BJP can either promote Modi or the NDA

When RSS supremo Mohan Bhagwat arrives in the capital Tuesday to meet L.K. Advani and other BJP leaders, the party faction floating in the clouds after Goa will come down to earth. Of course, the key decision taken at the party’s conclave in Goa will remain unchanged. Narendra Modi will remain the campaign panel chief for 2014, but just as Arun Jaitley and Pramod Mahajan held that position in 2009 and 2004 respectively. In other words, Goa will not look like the beginning of a Modi coronation.

What the Bhagwat-Advani meet will bring into bold relief is also something that has been pretty clear to the panic stricken BJP leaders who trooped into the senior leader’s Prithviraj Road residence and established telephone lines between him and Bhagwat in Nagpur to pronounce a simple message: Advani, at 85, is far from having sung his swan song. We need him to stay in the game, seems to be the voiceless chant of leaders who, in their own deep heart’s core, were denied the limelight in Goa.

The leaders who knelt before him were not demonstrating their adoration for Advani. Rather, they saw in his eclipse a shrinking of their room for maneuver, an end to whatever dreams they may have nurtured. And there is no end to their dreams. That Advani himself had grasped this reality comes across in his letter of resignation from party forums. “Most leaders of ours are now concerned with their personal agendas.”

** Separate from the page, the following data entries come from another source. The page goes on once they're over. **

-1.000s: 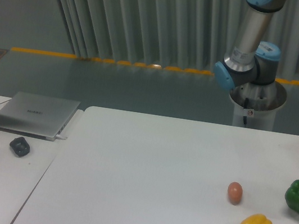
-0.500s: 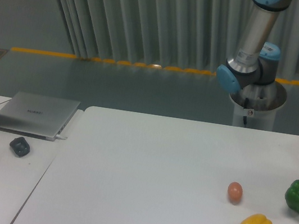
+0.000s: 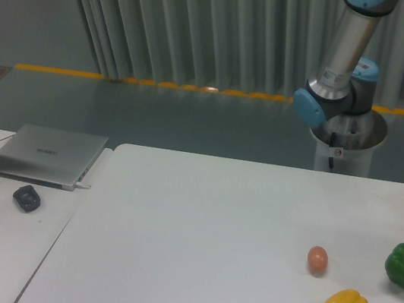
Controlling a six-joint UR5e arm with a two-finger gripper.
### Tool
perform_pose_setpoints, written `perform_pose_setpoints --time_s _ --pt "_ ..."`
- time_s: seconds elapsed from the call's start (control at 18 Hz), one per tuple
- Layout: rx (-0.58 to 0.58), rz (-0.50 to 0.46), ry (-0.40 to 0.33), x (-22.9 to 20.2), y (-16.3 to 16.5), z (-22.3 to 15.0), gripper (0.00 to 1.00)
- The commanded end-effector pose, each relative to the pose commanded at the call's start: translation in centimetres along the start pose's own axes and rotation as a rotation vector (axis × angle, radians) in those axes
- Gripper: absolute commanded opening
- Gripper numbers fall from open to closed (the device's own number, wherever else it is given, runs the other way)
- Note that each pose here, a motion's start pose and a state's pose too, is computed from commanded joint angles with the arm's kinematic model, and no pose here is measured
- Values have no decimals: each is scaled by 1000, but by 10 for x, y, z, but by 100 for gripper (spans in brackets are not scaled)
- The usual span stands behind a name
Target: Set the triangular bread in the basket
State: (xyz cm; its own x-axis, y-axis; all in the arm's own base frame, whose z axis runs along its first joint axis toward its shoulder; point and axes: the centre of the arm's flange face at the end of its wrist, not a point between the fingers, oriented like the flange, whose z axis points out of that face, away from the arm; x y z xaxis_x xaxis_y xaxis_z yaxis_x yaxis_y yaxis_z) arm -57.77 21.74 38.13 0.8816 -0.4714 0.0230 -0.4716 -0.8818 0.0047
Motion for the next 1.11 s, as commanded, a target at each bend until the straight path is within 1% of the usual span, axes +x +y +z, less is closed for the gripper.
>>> perform_pose_setpoints --time_s 0.06,0.11,0.33,0.5,0.67,0.72,0.83,0.94,1.11 --pt "-8 3 -23 -2 1 -2 100" --pt "-14 3 -31 -3 0 -2 100" --pt "-21 -4 -22 2 -7 6 100" --pt "-26 -27 -48 -1 -12 1 100" --pt "-39 27 -69 -2 -47 -10 100" --pt "-46 30 -84 -4 -54 -12 100" --pt "-65 14 -92 -6 -70 -12 100" --pt "-79 8 -102 -7 -95 -13 100" --pt "-81 0 -109 -7 -117 -14 100"
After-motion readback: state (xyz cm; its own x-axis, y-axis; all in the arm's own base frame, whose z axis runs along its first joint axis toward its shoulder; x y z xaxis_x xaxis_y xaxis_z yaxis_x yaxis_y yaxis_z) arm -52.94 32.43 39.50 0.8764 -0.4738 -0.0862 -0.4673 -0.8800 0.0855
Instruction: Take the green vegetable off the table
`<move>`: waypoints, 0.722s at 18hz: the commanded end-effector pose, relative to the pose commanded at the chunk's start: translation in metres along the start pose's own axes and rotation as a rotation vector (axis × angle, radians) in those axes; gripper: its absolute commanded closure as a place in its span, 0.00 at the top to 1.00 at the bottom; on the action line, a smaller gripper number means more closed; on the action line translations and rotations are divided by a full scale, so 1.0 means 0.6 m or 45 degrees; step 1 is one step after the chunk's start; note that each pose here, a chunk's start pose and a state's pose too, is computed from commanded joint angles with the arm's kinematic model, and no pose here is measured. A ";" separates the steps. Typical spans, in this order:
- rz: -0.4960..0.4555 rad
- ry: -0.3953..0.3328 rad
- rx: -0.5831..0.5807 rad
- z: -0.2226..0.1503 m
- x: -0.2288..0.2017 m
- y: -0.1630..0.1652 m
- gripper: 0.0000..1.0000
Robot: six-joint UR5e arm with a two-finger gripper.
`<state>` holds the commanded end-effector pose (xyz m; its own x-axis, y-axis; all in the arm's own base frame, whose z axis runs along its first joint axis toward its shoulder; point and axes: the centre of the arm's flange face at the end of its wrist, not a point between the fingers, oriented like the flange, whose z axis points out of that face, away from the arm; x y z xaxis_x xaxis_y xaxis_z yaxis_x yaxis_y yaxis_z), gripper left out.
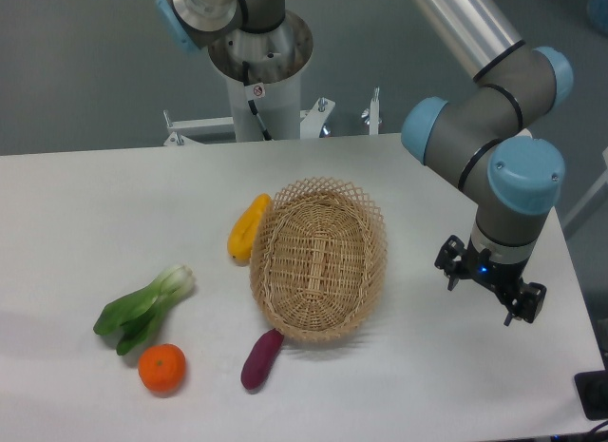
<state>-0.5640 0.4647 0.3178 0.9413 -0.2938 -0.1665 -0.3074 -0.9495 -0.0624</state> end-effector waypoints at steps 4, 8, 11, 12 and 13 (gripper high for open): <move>0.015 0.006 0.003 -0.001 0.001 0.000 1.00; -0.012 0.007 0.015 -0.006 0.001 -0.006 1.00; -0.069 0.021 0.045 -0.007 0.009 -0.023 1.00; -0.106 0.024 0.046 -0.008 0.017 -0.042 1.00; -0.153 0.027 0.050 -0.008 0.025 -0.059 1.00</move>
<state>-0.5387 0.4933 0.3221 0.9743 -0.1806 -0.1345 -0.1968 -0.9732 -0.1190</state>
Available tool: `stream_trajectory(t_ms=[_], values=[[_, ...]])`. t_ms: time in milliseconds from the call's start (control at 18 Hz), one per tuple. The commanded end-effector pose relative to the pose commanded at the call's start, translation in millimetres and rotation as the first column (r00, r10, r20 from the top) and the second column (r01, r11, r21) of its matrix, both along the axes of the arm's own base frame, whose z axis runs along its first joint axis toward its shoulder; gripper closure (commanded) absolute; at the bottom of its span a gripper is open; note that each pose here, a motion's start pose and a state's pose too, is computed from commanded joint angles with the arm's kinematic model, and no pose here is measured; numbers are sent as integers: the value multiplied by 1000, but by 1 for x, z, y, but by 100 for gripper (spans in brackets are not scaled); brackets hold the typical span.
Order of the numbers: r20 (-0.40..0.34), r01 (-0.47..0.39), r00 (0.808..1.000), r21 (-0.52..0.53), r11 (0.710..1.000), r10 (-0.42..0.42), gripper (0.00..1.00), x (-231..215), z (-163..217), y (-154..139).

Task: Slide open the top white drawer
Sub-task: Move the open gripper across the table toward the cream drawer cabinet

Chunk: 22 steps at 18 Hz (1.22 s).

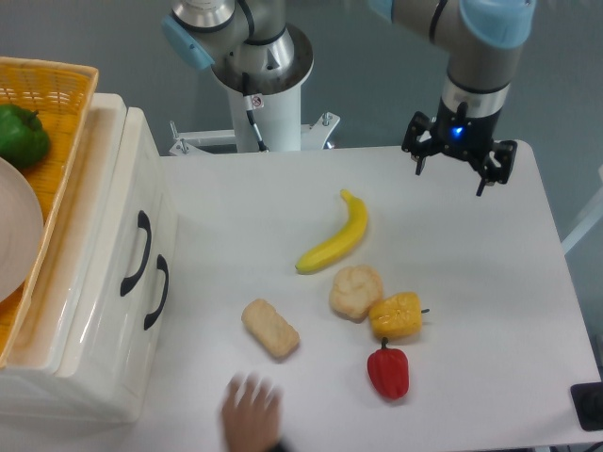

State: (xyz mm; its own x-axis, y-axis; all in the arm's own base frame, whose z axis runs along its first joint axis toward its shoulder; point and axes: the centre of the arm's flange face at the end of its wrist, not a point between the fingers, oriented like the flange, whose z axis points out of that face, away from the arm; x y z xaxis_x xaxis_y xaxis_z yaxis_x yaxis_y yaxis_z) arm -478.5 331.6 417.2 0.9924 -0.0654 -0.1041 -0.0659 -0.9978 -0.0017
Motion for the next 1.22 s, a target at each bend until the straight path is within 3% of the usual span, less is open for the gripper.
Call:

It is extraordinary how the electronic media for months sustained a chant in unison about a gladiatorial combat between Rahul Gandhi and Narendra Modi. Evening after evening, six faces screamed out of six windows on the TV screen their unprocessed wisdom on the Rahul-Modi contest when no such contest was on the cards.

Digvijay Singh was for Rahul Gandhi as the Prime Ministerial candidate, thus ending the Sonia Gandhi-Manmohan Singh bipolarity at the top. In determined opposition to this line was another Congress general secretary, Janardan Dwivedi. He thought the bipolar power structure was, for the Congress, a gift from the Gods. So, the Congress need not snicker at the unseemly factionalism in the BJP.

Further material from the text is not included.